A literature professor argues that in order to truly learn and use a language, you must also learn about the culture in which the language is used:
I have been asked several times at my university in Oman to do a brief “cultural introduction” to native speakers of English from North America and Europe who have come to improve their Arabic. I start by mentioning that there is a large difference between learning how to speak a language and learning how to navigate a culture. Then I segue into a discussion of how to dress appropriately. My watchwords are: no knees or elbows on display in public. Usually, at this point, several of the listeners look angry, disbelieving and/or bored, especially the men wearing tight, casual T-shirts and women in spaghetti-strap underwear shirts…
My attempts to make Westerners understand that they will need to make adjustments to fit into Omani society have not gone well. The most common response is, “But I am me. They will just have to accept me as I am.” The problem with the “I need to be me” response is that most Westerners do not realize that the consequences of “being me” are not the same as in the West. Omanis rarely use direct confrontation and will simply avoid a person who they feel is violating cultural norms.

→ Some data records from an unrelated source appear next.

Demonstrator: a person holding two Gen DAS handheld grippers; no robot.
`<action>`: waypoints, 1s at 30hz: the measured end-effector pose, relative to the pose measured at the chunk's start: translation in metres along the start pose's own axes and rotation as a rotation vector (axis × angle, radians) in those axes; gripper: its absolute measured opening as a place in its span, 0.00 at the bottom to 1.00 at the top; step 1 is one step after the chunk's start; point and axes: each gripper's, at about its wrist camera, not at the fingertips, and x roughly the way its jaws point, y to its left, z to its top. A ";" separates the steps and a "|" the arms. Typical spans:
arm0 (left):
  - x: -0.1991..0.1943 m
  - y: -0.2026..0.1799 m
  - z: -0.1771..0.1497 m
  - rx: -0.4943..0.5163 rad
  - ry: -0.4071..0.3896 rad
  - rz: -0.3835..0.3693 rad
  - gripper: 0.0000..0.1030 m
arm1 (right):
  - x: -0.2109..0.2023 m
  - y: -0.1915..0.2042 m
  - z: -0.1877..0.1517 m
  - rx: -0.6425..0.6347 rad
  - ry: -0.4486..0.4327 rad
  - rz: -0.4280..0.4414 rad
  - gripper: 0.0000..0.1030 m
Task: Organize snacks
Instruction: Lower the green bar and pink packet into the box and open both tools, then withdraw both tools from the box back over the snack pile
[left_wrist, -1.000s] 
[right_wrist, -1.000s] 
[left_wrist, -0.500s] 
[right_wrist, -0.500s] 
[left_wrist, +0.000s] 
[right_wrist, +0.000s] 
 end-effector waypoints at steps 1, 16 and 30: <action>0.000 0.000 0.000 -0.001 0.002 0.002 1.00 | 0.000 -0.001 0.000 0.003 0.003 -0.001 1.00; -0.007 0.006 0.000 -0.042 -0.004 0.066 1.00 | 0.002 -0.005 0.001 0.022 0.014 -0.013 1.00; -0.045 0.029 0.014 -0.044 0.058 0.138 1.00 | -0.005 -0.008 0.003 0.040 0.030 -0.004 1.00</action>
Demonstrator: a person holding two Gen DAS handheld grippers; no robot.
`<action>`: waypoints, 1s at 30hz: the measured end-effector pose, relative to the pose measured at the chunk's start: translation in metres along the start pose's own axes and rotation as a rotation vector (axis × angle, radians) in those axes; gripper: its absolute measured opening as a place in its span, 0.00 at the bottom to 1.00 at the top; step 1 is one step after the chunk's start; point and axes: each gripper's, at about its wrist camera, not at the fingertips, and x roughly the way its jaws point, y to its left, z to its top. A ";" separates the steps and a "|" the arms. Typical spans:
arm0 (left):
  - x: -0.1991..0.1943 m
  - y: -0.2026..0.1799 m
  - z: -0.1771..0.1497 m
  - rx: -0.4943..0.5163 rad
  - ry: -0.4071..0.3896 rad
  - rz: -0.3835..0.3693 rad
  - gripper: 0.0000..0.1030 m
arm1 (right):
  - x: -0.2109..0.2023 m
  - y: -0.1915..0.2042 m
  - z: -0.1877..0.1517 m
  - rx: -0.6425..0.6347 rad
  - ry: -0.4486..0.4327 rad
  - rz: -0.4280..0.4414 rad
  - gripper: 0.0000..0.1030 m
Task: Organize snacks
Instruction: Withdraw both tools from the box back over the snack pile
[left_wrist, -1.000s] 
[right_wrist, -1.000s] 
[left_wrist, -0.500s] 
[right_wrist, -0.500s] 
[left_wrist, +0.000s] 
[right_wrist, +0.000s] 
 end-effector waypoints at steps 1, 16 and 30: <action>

The trick is to find a balance between integration and self-integrity while learning not just the language but also how to use it in a culturally appropriate manner. For example, most Gulf Arabs use an indirect communication style. They will rarely make a negative comment in public and never convey negative information that they do not want to share. For example, if there is a specific need to convey a warning or bad news, Omanis will often recruit an intermediary to deliver it. That is why I, a non-Omani, have been asked to give the “dress and act politely” lecture to Western students…
The other answer I get when Westerners refuse to, say, comb their hair, smile when greeting an Omani, or stand up to shake hands, is that “I don’t need to talk to people—I just need the language.” As a literature professor, I find this bewildering. Imagine a person who visited Britain having read all major political-theory textbooks but never having seen Monty Python, read Wordsworth, tasted tea, or been to a soccer game. Could that person cope with references to the “Beeb,” “Oxbridge,” “Beckham,” “twee,” or “pillock”? Words such as “slamming,” “in the dumps,” “bummed,” or “shambolic” don’t show up in vocabulary lists. So much of daily language is slang and metaphors that if a person is not speaking often with native speakers, she or he will never be able to carry on a normal conversation in that country. The last response I often get from Arabic language learners, is “I don’t plan to live in this country, so I don’t need to fit in here.” While it is true that the people who say this may never live in Oman, if they have careers that involve familiarity with the Arabic language, literature, politics, or business, they will probably meet some Omanis down the line. Imagine the icebreaker or dealmaker comments that a person will have at hand if she or he can greet an Omani with a local expression or a local joke.
There is much more to language than just the words, grammar, and inflections: language is a window into much larger cultural frameworks that are full of complicated symbols, values, and meanings.
It sounds like the language learners described above want to learn the language but don’t want the language to affect them too much. In other words, they want the skill of being able to speak another language (and can be perceived as being really marketable) but they want to keep the language at arm’s length. To some degree, this sounds like modern day ethnocentrism: “I want to learn your language to be able to talk to you but I don’t want to have to learn about what makes you tick because that wouldn’t be worth my time.” Of course, it could very well be worth one’s time for business or political or social purposes as the examples at the end of the last quoted paragraph above illustrate.
But, it sounds like a larger issue here is explaining to students why one should learn a new language: is it about checking off a box on a list of high school or college requirements? Is it about being able to put this on a resume? Is it about becoming “smarter” or more “cosmopolitan”? Is it about learning how to authentically interact with cultures different from your own? This last reason fits with calls for students to learn cross-cultural skills as they will go on to navigate a world where more frequently cultures interact and sometimes clash.